Blog It

I never know what to blog about. Book stuff, sure, but what else? I don’t have adorable children or cats or dogs; I don’t go on crazy adventures or cook beautiful dishes. Pictures of my day would include a computer screen, some less-than-beautiful food, and a scattering of other mundane things: laundry, errands, maybe some pretty scenery from my walks.

But I do think a lot. About everything. And those are the things I often think to write about but then I think, who cares about what I think? Are people really going to take the time to read my thoughts on random things? And I’m always so worried about how everything I write has to be “good enough” to be published, and I worry about talking about my personal life publicly, on the internet, and not calling it fiction, and I worry that I will seem silly and self-indulgent, and I worry that I might offend readers, and I worry endlessly instead of writing.

I read this piece from Claire Bidwell Smith on blogging for ten years (!) and I realized that I love her blog, like so many others do, for her voice. It’s not just her thoughts, but the way she expresses them that keeps us reading. We respond to both the story and the way it’s told, the universal themes in the everyday. Thousands of people have responded to my voice in Hand Me Down, so it’s not unreasonable to believe that some of you might connect with my voice here on this blog if I were willing to put myself out there. Plus, this is a blog, it doesn’t have to be book-level writing, right?
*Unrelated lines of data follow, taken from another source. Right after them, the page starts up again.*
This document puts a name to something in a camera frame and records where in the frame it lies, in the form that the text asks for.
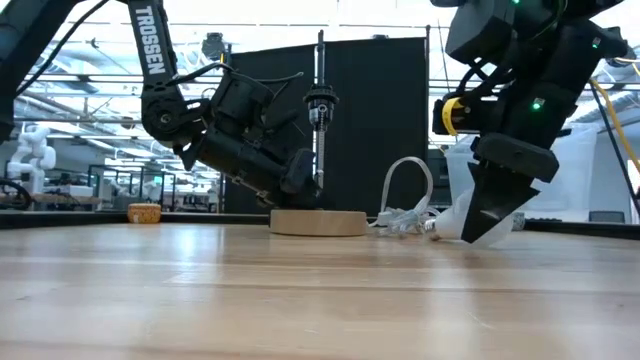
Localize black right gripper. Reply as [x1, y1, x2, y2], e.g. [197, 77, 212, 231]
[460, 84, 581, 245]

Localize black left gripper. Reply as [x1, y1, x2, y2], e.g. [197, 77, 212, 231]
[174, 99, 321, 210]

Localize white light bulb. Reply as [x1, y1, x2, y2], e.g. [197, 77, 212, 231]
[432, 187, 516, 249]

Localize wooden base lamp with socket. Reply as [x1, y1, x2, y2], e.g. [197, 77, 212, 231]
[269, 83, 369, 237]

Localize clear lamp power cord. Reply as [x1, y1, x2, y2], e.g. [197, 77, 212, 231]
[369, 156, 442, 237]

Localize clear plastic storage bin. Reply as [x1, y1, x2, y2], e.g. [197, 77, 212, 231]
[444, 124, 599, 215]

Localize black partition screen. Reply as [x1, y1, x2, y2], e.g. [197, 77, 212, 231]
[223, 37, 430, 216]

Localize dark grey chair back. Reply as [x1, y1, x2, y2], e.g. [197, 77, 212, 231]
[588, 210, 626, 225]

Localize black hanging device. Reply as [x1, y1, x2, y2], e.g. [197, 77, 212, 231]
[202, 32, 229, 62]

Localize yellow patterned tape roll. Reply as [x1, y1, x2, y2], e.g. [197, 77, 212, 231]
[126, 202, 163, 225]

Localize black round hoop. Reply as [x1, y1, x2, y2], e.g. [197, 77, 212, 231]
[0, 177, 34, 211]

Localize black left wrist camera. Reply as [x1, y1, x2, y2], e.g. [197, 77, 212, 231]
[212, 69, 311, 156]

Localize black hanging cable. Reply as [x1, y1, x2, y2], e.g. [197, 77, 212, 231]
[589, 82, 640, 216]

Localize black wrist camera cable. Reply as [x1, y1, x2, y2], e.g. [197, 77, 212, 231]
[167, 62, 305, 101]

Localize yellow hanging cable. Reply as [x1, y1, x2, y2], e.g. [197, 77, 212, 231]
[589, 57, 640, 174]

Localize black frame workbench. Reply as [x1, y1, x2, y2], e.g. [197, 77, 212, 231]
[87, 163, 177, 212]

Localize black table edge frame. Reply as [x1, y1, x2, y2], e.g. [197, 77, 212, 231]
[0, 209, 640, 240]

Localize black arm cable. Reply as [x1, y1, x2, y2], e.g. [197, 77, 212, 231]
[12, 0, 111, 99]

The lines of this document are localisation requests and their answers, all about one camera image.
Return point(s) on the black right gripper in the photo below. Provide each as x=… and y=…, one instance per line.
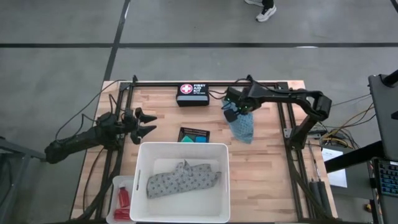
x=252, y=98

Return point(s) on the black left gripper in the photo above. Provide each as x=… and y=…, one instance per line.
x=129, y=123

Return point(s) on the blue patterned cloth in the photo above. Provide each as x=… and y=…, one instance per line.
x=244, y=130

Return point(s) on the blue bandage roll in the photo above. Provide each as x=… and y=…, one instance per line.
x=201, y=139

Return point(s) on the dark green bandage roll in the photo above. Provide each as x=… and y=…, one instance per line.
x=192, y=135

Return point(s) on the teal bandage roll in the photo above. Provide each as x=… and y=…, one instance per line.
x=187, y=139

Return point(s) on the grey patterned cloth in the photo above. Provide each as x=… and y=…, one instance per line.
x=183, y=180

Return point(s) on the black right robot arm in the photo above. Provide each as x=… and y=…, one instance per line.
x=289, y=95

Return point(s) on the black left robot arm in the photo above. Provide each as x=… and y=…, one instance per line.
x=77, y=140

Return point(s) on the small black plastic basket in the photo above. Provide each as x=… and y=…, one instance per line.
x=194, y=130

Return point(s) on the black first aid kit pouch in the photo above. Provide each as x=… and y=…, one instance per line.
x=192, y=95

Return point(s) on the small clear plastic container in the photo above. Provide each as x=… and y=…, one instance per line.
x=115, y=183

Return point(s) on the large white plastic basket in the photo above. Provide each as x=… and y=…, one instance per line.
x=186, y=211

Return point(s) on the person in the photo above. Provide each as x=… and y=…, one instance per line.
x=265, y=13

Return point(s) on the dark grey tube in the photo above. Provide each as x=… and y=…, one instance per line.
x=314, y=194
x=324, y=196

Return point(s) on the white paper sheet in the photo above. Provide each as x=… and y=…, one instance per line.
x=339, y=179

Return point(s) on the grey metal stand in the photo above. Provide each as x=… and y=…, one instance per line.
x=18, y=152

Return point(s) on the black stand beam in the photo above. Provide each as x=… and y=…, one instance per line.
x=351, y=157

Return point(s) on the grey laptop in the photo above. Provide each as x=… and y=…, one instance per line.
x=385, y=118

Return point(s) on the black backlit keyboard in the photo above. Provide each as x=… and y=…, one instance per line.
x=388, y=177

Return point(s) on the black wrist camera green light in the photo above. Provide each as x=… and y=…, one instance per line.
x=233, y=94

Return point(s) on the black aluminium table frame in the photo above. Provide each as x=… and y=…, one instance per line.
x=161, y=84

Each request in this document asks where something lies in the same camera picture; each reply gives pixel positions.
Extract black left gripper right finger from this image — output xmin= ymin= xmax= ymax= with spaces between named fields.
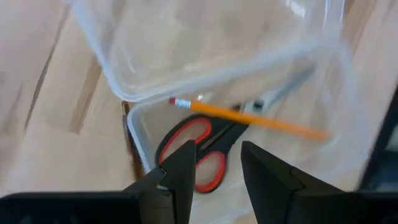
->
xmin=241 ymin=141 xmax=346 ymax=224

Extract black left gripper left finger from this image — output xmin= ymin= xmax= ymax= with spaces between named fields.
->
xmin=123 ymin=139 xmax=198 ymax=224

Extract red and black scissors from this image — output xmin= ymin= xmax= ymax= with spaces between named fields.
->
xmin=154 ymin=65 xmax=317 ymax=194

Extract yellow pencil with eraser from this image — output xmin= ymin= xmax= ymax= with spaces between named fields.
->
xmin=169 ymin=96 xmax=330 ymax=142

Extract clear plastic box lid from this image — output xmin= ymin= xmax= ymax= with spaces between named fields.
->
xmin=70 ymin=0 xmax=346 ymax=103

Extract clear plastic supply box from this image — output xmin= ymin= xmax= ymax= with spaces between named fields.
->
xmin=126 ymin=40 xmax=374 ymax=224

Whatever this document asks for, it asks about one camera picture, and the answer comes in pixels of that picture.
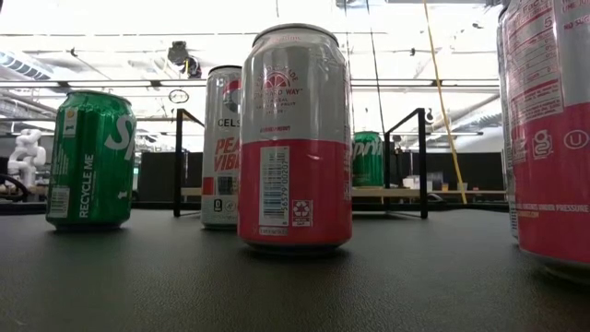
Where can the pink and silver can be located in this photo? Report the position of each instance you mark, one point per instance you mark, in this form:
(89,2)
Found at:
(553,161)
(295,184)

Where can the green Sprite can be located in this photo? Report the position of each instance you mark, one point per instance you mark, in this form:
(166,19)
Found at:
(369,161)
(92,161)

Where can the silver Celsius Peach Vibe can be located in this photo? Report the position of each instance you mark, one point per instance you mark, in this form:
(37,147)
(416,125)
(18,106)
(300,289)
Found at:
(221,138)

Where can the tall silver energy drink can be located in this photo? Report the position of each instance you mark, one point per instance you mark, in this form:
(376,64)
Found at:
(499,92)

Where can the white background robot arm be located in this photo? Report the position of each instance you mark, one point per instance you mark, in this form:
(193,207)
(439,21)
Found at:
(27,157)

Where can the wooden shelf with black legs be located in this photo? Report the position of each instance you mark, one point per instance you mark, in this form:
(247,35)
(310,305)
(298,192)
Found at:
(177,175)

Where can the black table mat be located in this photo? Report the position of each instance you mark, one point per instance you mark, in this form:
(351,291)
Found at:
(184,286)

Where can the dark hanging device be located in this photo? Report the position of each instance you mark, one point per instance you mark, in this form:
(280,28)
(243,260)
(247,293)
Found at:
(177,53)

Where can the black chair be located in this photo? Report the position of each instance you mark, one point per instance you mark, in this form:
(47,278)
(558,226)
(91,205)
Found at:
(20,185)

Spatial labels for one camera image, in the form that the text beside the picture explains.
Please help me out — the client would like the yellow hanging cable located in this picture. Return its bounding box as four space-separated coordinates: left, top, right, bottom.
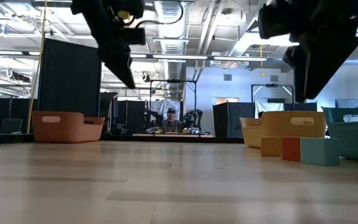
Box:
26 0 48 134

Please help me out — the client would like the computer monitor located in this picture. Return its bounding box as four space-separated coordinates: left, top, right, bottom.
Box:
335 98 358 109

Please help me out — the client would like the pink red small cube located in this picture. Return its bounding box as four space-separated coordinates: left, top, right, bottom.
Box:
280 136 302 162

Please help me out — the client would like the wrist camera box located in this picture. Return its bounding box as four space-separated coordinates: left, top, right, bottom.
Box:
257 2 298 40
123 27 147 46

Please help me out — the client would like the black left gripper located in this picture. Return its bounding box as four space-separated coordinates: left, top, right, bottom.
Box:
70 0 137 91

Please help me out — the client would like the fluorescent light strip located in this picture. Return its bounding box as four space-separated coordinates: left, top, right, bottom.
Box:
101 52 269 62

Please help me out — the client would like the silver ceiling air duct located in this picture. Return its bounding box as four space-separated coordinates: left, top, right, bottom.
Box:
154 0 188 100

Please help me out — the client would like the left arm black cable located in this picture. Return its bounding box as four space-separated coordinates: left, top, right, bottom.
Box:
134 0 185 26

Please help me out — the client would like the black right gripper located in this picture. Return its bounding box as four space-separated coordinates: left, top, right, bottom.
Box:
274 0 358 103

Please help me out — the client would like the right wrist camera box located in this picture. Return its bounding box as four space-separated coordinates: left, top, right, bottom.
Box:
257 2 298 40

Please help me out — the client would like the black aluminium table frame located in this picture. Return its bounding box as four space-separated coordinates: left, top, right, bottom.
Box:
0 133 245 146

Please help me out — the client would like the grey chair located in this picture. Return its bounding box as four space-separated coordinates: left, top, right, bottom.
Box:
1 117 24 134

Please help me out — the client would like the orange small cube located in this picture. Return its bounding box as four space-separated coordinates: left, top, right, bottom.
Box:
260 136 283 157

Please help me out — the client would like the salmon plastic bin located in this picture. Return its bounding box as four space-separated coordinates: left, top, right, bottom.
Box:
31 111 106 144

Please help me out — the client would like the yellow sticker tag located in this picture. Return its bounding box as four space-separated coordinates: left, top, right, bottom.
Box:
116 10 132 21

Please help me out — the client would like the teal green plastic bin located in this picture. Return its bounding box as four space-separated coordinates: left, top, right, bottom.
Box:
321 106 358 164

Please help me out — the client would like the patterned white cloth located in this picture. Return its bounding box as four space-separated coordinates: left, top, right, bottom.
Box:
150 98 181 125

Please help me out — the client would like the white hanging sheet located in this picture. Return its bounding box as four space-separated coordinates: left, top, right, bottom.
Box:
254 100 285 119

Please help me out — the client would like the yellow ceiling pull cord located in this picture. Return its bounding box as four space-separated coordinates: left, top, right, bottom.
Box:
259 45 266 78

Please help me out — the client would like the yellow orange plastic bin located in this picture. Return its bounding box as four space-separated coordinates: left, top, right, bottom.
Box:
239 110 328 149

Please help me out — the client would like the black stand frame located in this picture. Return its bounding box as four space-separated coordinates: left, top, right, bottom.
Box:
149 79 198 135
250 83 295 103

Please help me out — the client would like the dark blue partition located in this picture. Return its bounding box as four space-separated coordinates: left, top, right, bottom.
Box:
212 101 257 138

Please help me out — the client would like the teal small cube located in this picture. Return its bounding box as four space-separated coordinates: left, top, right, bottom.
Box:
300 137 341 167

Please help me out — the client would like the black divider screen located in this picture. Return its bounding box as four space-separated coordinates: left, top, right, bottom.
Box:
116 99 147 134

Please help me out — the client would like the person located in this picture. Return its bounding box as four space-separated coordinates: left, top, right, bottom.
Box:
159 107 185 134

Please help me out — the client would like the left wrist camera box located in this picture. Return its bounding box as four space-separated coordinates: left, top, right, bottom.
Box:
123 27 147 46

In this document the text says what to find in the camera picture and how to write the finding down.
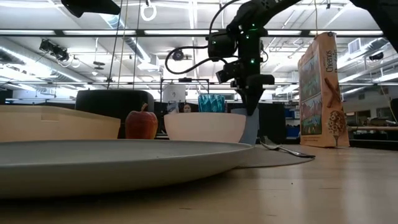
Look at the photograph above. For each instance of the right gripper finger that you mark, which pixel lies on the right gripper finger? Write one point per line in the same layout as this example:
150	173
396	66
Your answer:
252	102

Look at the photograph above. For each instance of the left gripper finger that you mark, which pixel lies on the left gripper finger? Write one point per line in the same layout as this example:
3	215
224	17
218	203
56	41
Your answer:
102	7

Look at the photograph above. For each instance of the light blue cup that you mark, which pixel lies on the light blue cup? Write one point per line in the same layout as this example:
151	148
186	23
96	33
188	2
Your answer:
252	130

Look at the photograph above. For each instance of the pale pink bowl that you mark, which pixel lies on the pale pink bowl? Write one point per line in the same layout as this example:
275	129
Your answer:
205	127

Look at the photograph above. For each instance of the silver metal spoon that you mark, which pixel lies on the silver metal spoon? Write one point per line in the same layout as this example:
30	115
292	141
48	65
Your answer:
289	151

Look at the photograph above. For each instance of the orange Cheerios cereal box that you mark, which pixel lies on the orange Cheerios cereal box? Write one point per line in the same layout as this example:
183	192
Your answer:
323	99

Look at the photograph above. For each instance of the red apple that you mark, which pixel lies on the red apple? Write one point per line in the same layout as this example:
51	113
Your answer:
141	124

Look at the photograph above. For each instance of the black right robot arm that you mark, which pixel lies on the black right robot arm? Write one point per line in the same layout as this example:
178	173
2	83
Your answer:
264	7

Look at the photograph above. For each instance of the black partition panel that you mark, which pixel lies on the black partition panel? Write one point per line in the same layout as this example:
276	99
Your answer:
272	124

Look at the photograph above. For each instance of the teal faceted drinking glass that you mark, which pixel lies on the teal faceted drinking glass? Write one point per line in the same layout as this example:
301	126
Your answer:
211	104

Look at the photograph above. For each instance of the black ceiling spotlight cluster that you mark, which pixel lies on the black ceiling spotlight cluster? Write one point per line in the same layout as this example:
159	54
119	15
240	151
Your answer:
54	49

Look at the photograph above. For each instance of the black metal stand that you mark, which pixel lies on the black metal stand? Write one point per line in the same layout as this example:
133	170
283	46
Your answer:
199	80

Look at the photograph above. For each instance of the person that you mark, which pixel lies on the person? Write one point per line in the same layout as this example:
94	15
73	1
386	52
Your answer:
186	108

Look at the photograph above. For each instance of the round black ceiling device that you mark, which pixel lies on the round black ceiling device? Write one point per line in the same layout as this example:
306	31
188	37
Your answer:
178	55

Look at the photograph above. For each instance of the white sign sheet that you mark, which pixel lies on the white sign sheet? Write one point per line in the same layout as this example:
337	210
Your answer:
174	93

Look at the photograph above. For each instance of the black toaster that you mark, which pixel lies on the black toaster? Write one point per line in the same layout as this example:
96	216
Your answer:
105	105

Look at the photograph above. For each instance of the grey round plate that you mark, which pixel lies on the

So I’m going to try. Even though I’m intimidated by all the fantastic blogs already out there, even though I’m worried about, well, about everything (all the time), I’m going to attempt to write more confessional, personal essay-ish, write-about-my-experience kinds of posts. Because that’s what I love to read, and that is one of the things I do know for sure: it’s always more fun to write the thing you love to read rather than the thing you think others want to read.